HaCl* is a formally verified cryptographic library in F*, developed as part of Project Everest.
HACL stands for High-Assurance Cryptographic Library and its design is inspired by discussions at the HACS series of workshops. The goal of this library is to develop reference implementations for popular cryptographic primitives and to verify them for memory safety, side-channel resistance, and (where applicable) functional correctness.
All code is written and verified in F* and then compiled to C or to OCaml for execution.

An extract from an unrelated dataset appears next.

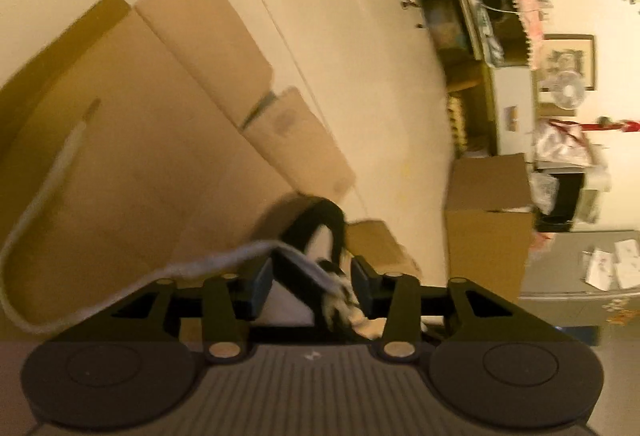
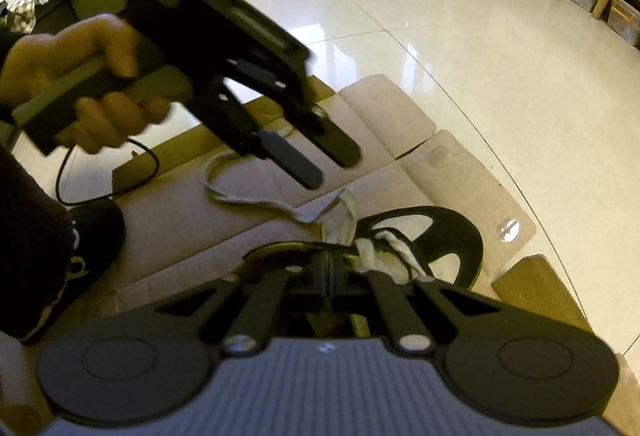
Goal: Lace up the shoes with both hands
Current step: 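Pull the lace loop with the right gripper while the left gripper pinches the knot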
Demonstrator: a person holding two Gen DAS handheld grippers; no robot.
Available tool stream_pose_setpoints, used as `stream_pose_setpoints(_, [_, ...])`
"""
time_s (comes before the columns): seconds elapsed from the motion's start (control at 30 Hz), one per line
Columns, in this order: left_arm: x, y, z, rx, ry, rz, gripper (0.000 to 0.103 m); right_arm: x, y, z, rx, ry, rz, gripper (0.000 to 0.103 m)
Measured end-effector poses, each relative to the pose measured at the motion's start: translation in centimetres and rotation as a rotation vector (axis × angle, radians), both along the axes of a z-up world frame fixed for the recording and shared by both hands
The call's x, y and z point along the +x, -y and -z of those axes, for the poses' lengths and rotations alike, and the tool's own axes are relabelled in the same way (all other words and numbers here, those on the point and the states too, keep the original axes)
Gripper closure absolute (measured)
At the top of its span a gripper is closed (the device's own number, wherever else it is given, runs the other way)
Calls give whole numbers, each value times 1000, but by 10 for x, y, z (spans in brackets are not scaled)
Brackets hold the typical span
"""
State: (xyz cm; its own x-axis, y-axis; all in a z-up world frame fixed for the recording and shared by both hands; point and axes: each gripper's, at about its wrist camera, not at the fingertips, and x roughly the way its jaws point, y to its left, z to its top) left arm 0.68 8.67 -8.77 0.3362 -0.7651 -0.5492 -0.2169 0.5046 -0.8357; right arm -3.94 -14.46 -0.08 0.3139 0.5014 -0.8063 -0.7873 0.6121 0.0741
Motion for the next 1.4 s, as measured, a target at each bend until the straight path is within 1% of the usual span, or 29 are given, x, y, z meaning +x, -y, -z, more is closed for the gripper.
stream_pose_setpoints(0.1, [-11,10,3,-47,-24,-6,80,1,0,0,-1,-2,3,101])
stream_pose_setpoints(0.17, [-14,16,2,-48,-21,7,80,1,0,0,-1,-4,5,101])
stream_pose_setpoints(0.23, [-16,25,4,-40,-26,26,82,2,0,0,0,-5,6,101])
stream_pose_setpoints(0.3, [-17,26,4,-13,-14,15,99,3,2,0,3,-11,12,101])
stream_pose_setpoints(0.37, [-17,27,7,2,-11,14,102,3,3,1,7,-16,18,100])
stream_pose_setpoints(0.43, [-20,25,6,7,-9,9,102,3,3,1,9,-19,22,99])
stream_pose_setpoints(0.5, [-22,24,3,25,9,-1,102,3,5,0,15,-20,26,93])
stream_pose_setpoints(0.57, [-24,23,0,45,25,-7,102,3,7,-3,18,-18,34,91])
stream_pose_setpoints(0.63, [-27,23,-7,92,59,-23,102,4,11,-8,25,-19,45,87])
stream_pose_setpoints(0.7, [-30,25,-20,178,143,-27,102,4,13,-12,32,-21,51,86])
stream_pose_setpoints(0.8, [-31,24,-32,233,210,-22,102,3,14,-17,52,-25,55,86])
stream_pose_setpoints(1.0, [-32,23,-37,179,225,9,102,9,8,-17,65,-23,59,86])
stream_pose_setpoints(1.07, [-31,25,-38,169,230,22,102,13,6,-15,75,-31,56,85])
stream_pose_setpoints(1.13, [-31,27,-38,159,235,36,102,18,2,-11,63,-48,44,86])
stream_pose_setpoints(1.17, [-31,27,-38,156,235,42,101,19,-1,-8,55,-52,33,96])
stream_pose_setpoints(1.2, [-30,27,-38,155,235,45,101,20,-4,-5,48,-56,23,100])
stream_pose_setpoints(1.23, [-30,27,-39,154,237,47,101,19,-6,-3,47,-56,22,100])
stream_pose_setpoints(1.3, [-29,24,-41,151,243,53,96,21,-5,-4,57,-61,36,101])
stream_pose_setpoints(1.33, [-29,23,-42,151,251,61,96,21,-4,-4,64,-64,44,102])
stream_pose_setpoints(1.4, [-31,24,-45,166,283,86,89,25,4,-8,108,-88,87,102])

The primitives and constructions supported currently are:
- Stream ciphers: Chacha20, Salsa20, XSalsa20
- MACs: Poly1305
- Elliptic Curves: Curve25519
- Elliptic Curves Signatures: Ed25519
- Hash functions: SHA2 (256,384,512)
- MAC: HMAC
- NaCl API: secret_box, box
HACL* can be used in two ways. The verified primitives can be directly used in larger verification projects. For example, HACL* code is used as the basis for cryptographic proofs of the TLS record layer in miTLS. Alternatively, developers can use HACL* through the NaCl API. In particular, we implement the same C API as libsodium for the Box and SecretBox primitives, so any application that runs on libsodium can be immediately ported to use the verified code in HACL* instead.
This library is experimental and only at the pre-production stage.

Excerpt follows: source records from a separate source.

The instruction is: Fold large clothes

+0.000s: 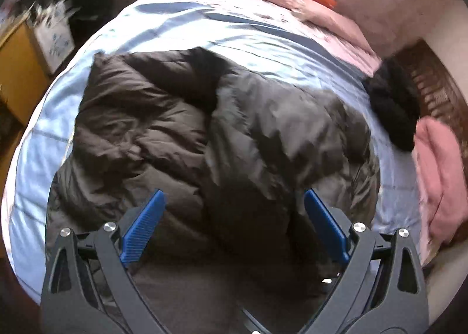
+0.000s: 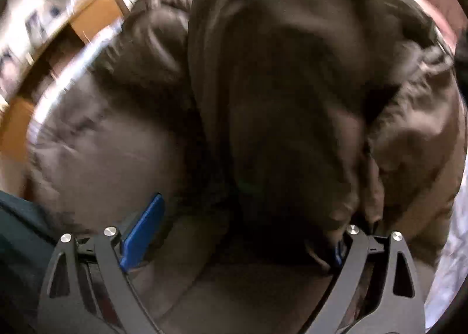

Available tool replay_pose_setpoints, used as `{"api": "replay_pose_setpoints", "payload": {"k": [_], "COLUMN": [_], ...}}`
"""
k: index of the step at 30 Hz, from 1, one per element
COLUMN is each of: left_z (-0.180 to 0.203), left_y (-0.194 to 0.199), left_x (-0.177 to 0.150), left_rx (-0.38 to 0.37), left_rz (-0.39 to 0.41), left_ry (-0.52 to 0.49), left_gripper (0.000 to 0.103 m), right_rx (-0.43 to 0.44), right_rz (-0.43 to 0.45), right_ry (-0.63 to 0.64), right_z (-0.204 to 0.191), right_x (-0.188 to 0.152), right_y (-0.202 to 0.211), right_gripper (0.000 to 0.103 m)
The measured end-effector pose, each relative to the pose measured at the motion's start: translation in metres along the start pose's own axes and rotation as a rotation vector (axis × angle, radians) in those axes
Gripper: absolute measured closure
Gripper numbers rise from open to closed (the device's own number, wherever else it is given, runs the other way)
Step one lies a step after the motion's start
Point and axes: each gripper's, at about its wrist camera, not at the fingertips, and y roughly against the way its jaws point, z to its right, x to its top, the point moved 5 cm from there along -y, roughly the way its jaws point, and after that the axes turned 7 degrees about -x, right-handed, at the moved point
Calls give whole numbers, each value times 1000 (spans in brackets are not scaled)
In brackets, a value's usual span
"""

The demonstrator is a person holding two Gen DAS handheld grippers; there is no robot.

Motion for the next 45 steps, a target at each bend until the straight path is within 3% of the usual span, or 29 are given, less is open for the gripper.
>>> {"api": "replay_pose_setpoints", "payload": {"k": [3,6,8,9,10,11,16,19,23,25,30,32,34,36,39,45], "left_z": [14,34,48,51,55,55,50,39,31,32,47,49,47,41,35,38], "left_y": [-3,-5,-19,-29,-43,-57,-94,-108,-118,-107,-54,-51,-61,-81,-102,-120], "left_x": [5,9,6,4,0,-2,-8,-9,-10,-5,2,-6,-16,-26,-34,-42], "left_rx": [69,106,171,192,199,193,287,283,283,247,128,104,86,96,146,215], "left_rz": [64,152,144,120,74,33,-32,-85,-117,-107,-8,-45,-110,-175,-208,-236], "left_ry": [-101,-225,-323,-352,-366,-361,-383,-344,-324,-296,-306,-302,-274,-247,-270,-303], "left_gripper": [6,6,19,33,44,48,48,46,44,47,39,38,39,40,36,33], "right_rx": [95,136,106,74,55,37,-29,-59,-71,-78,0,32,37,3,-14,-32], "right_rz": [5,144,261,297,311,310,198,185,154,146,296,320,272,219,143,98], "right_ry": [-37,-149,-249,-301,-318,-337,-464,-458,-477,-498,-484,-431,-375,-323,-318,-318], "right_z": [23,67,96,114,119,127,164,172,178,177,154,134,114,98,91,93], "right_x": [2,11,22,30,35,40,25,19,17,16,21,20,18,12,1,-1], "right_y": [37,82,103,105,101,93,14,-5,-13,-5,52,64,56,37,4,-17], "right_gripper": [9,15,23,31,37,44,54,55,55,55,55,55,55,55,55,56]}}
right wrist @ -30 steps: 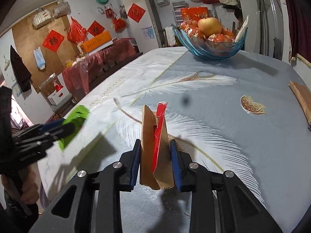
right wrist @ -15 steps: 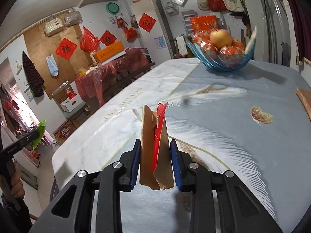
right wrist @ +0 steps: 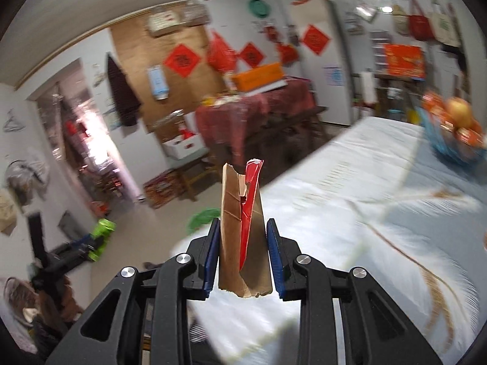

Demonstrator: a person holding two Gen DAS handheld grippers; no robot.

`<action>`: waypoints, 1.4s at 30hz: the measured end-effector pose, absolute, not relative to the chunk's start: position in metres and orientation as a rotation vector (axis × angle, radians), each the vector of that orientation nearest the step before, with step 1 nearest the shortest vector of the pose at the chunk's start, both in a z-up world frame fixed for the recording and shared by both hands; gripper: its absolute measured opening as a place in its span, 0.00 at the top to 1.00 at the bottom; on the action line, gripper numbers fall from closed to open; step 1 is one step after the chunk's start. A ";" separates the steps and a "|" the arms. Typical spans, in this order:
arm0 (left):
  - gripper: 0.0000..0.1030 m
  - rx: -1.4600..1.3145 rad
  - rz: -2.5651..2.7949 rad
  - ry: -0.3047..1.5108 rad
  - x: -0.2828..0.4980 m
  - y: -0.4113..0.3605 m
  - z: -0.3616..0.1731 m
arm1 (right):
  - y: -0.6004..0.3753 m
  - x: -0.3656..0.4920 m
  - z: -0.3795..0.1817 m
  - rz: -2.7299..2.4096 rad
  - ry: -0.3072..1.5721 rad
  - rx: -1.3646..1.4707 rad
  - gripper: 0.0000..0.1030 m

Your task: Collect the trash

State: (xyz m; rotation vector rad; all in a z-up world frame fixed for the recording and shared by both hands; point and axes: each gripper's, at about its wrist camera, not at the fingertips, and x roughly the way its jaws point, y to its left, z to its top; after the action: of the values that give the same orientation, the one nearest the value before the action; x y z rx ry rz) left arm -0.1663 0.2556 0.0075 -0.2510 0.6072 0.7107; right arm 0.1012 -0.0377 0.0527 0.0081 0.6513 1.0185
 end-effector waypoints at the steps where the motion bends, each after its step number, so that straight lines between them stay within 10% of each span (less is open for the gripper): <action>1: 0.51 -0.253 0.719 0.610 -0.171 0.260 0.004 | -0.028 0.095 0.057 1.044 0.651 0.005 0.71; 42: 0.38 -0.583 0.638 0.858 -0.170 0.366 -0.141 | 0.190 0.009 -0.042 1.251 1.040 -0.257 0.66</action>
State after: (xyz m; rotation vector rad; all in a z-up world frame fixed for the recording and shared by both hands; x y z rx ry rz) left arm -0.1696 0.3660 -0.1406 -0.5833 0.8579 0.6382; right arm 0.0089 0.1900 -0.0420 -0.2569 1.0405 1.2506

Do not use it in production systems without consulting the authors.
See INSTALL.md.
For convenience, C code for our verified primitives has already been extracted and is available in snapshots/hacl-c. To build the library, you need a modern C compiler (preferably GCC-6) and CMake.
To build a static and shared versions of this library:
make build
See INSTALL.md.
To verify the F* code, you need to install the F* typechecker. To extract F* code to C, you need to install the KreMLin compiler.
HACL* primitives, when compiled to C, are as fast as state-of-the-art
C implementations. You can see the numbers for your platform and C compiler
by running make test
in the snapshot folder.
To compare its performance with the C reference code in libsodium and openssl,
download and compile libsodium with the --disable-asm
flag
and openssl with the -no-asm
flag.
While the raw performance is quite good, HaCl is not as fast as hand-written assembly code. Linking HACL* to verified assembly language components is a long-term goal.
The code/experimental directory includes other (partially verified) cryptographic primitives that will become part of the library in the near future:
- Elliptic Curves: NIST P-256, Curve448
- Encryption: AES-128, AES-256
- MACs: GCM
- Key Derivation: HKDF
To build a static and shared versions of the experimental library:
make build-experimental
We are also working on a JavaScript backend to F* that would enable us to extract HACL* as a JavaScript library.